Stop Cloning Entire Repos for Your Doc Builds

wpnews.pro

Your docs live next to your code. That's the docs-as-code promise — version control, pull request reviews, CI/CD pipelines. It works beautifully.

Until your repo hits 100,000 files.

Our team runs a documentation portal that pulls content from dozens of large repositories. Each doc build needs a handful of markdown files and images from repos containing hundreds of thousands of files. The naive approach — git clone

— is painfully slow and wasteful.

We tried sparse checkout. We tried shallow clones. We tried the git provider APIs directly. Each came with its own problems:

The irony? The manifest already declares exactly which files are needed. The docfx.json

(or whatever config your static site generator uses) lists every content glob, every resource pattern. We just weren't using that information early enough.

This isn't just a build-speed problem anymore. If you're building AI agents that answer questions about your product, help onboard developers, or assist with internal processes — they need access to your documentation. Not your code. Not your tests. The docs.

The challenge scales fast:

The faster and more precisely you can extract documentation from your repositories, the fresher and more accurate your agents' knowledge becomes. Solving the selective fetch problem unlocks both faster builds and reliable AI-powered documentation experiences.

What if we flipped the order?

Instead of: clone everything → build → throw away 99% of the files

We do: get the file listing → match against manifest → fetch only what matches

┌─────────────────┐     ┌──────────────────────┐     ┌─────────────────┐
│  Git Provider    │     │ selective-repo-fetch  │     │  Doc Pipeline   │
│  (file listing)  │────▶│  (manifest matching   │────▶│  (build only    │
│                  │     │   + reference filter) │     │   matched files)│
└─────────────────┘     └──────────────────────┘     └─────────────────┘

A file tree listing from GitHub/Azure DevOps/GitLab is a single, cheap API call — it returns metadata, not file contents. Match that listing against your manifest patterns, and you know exactly what to fetch.

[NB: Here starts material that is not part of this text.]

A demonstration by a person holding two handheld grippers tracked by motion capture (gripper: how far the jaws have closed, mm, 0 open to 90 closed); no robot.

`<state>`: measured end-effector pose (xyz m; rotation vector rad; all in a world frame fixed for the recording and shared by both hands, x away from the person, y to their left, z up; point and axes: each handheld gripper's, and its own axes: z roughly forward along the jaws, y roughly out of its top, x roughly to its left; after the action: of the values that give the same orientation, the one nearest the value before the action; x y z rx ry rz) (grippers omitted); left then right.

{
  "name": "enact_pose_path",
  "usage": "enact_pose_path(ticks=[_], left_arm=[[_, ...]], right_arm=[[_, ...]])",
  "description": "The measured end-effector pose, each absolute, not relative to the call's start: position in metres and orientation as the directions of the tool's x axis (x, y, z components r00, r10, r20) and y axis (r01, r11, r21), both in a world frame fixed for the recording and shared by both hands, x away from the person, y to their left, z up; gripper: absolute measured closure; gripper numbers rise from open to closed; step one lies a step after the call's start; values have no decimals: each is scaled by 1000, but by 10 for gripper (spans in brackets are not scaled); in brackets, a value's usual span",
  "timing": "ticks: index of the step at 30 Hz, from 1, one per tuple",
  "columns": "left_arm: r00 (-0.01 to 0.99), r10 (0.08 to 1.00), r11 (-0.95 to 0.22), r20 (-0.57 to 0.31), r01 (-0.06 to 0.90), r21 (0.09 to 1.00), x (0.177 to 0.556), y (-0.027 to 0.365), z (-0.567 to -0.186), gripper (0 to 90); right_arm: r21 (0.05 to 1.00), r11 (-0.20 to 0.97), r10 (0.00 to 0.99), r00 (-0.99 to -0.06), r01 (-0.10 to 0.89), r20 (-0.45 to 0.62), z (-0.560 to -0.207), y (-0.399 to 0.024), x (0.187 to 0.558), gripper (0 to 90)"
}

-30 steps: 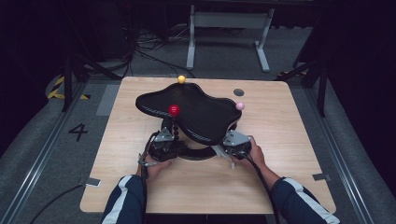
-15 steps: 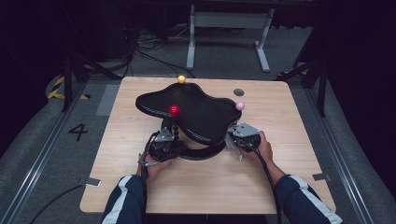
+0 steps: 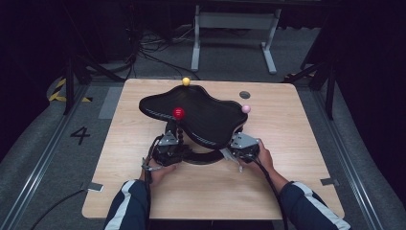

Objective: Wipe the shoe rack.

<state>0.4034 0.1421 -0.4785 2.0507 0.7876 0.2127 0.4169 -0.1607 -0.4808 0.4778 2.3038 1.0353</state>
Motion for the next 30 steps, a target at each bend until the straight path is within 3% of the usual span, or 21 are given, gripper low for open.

We open-sourced this logic as a TypeScript library: selective-repo-fetch. It's MIT-licensed and provider-agnostic.

npm install github:microsoft/selective-repo-fetch

Here's the core workflow:

import { resolveFileMatches, filterReferencedResources } from 'selective-repo-fetch';

// Your manifest declares what your doc site needs
const manifest = {
  build: {
    content: [{ files: ['**/*.md'], src: 'docs' }],
    resource: [{ files: ['**/*.{png,jpg,svg}'], src: 'docs/images' }],
  },
};

// Step 1: Get file listing from any git API (one cheap metadata call)
const repoFiles = await getTreeListing(); // returns [{ path: '/docs/intro.md' }, ...]

// Step 2: Resolve manifest → content + resource matches
const matched = resolveFileMatches(repoFiles, manifest, '/', '/docfx.json');
// matched.contentMatches → only the markdown files your build needs
// matched.resourceMatches → only images/videos matching resource globs

From 200,000 files down to the 50 that matter. One function call.

Glob matching is great, but it can be too generous. A **/*.png

pattern in your resource section will match every image under that folder — even the ones no markdown file actually references.

For large repos, this matters. Unreferenced images can be megabytes of wasted downloads.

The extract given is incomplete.